[WHAT IS BEING ASKED] Which lines run from the one containing "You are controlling" through the end of the material? Reproduce them exactly.

[INPUT DATA]
- Opening Delimiter -
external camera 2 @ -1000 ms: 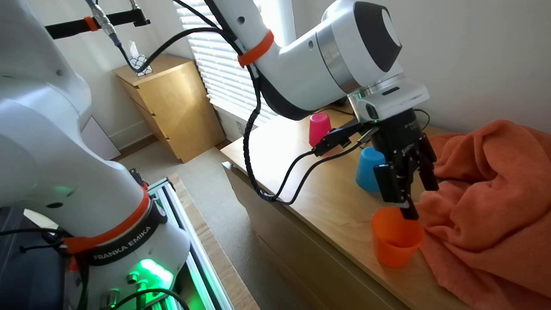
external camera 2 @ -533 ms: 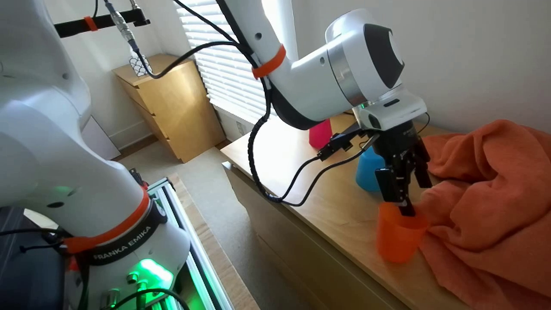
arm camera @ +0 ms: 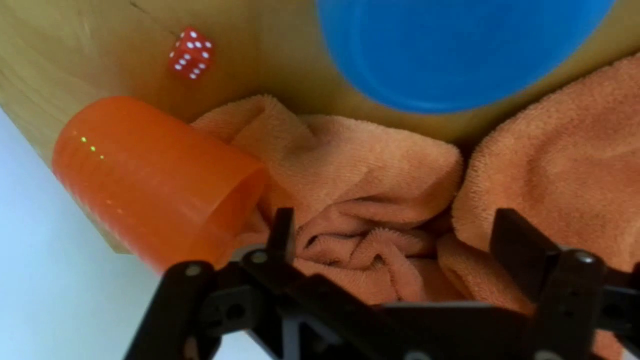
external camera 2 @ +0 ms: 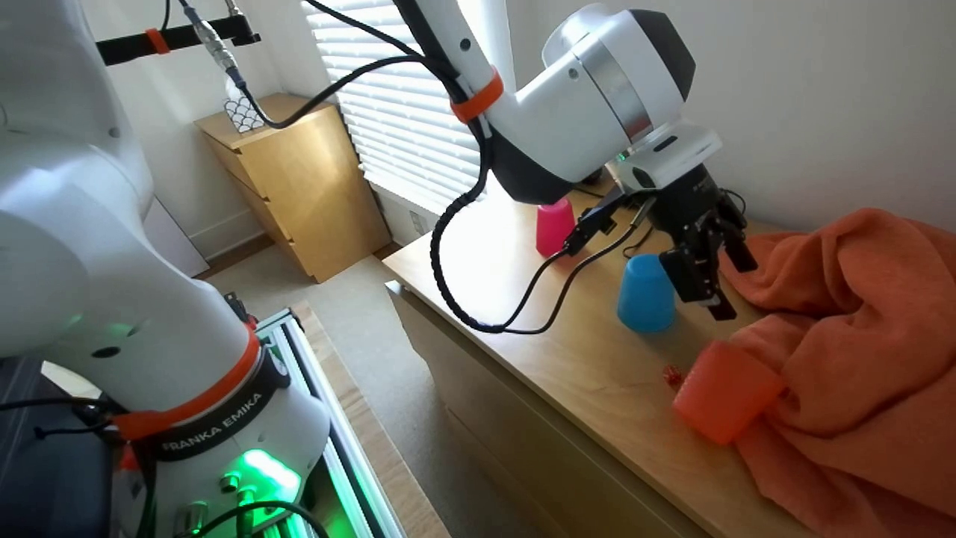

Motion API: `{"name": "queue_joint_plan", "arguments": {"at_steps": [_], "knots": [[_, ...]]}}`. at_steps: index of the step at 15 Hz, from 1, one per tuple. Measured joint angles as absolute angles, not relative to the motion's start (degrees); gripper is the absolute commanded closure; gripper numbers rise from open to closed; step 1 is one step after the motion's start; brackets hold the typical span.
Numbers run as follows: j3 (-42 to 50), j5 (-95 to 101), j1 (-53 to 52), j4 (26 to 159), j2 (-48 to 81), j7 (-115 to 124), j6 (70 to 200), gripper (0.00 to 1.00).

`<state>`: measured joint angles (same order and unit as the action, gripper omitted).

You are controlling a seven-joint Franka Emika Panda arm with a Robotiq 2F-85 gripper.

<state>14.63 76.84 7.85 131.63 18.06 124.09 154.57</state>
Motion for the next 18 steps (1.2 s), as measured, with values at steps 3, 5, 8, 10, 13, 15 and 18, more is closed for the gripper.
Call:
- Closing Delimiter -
[SOLUTION FOR THIS EXERCISE]
You are controlling a seven-joint Franka Emika Panda arm with a Robotiq 2F-85 gripper.

<state>14.63 76.84 7.85 131.63 18.06 124.09 154.57</state>
Motion for the next 18 steps (1.2 s), as measured, with values at steps 3, 5, 8, 10, 13, 15 and 18, more is closed for the gripper.
Call:

This answer leaves nothing further to address.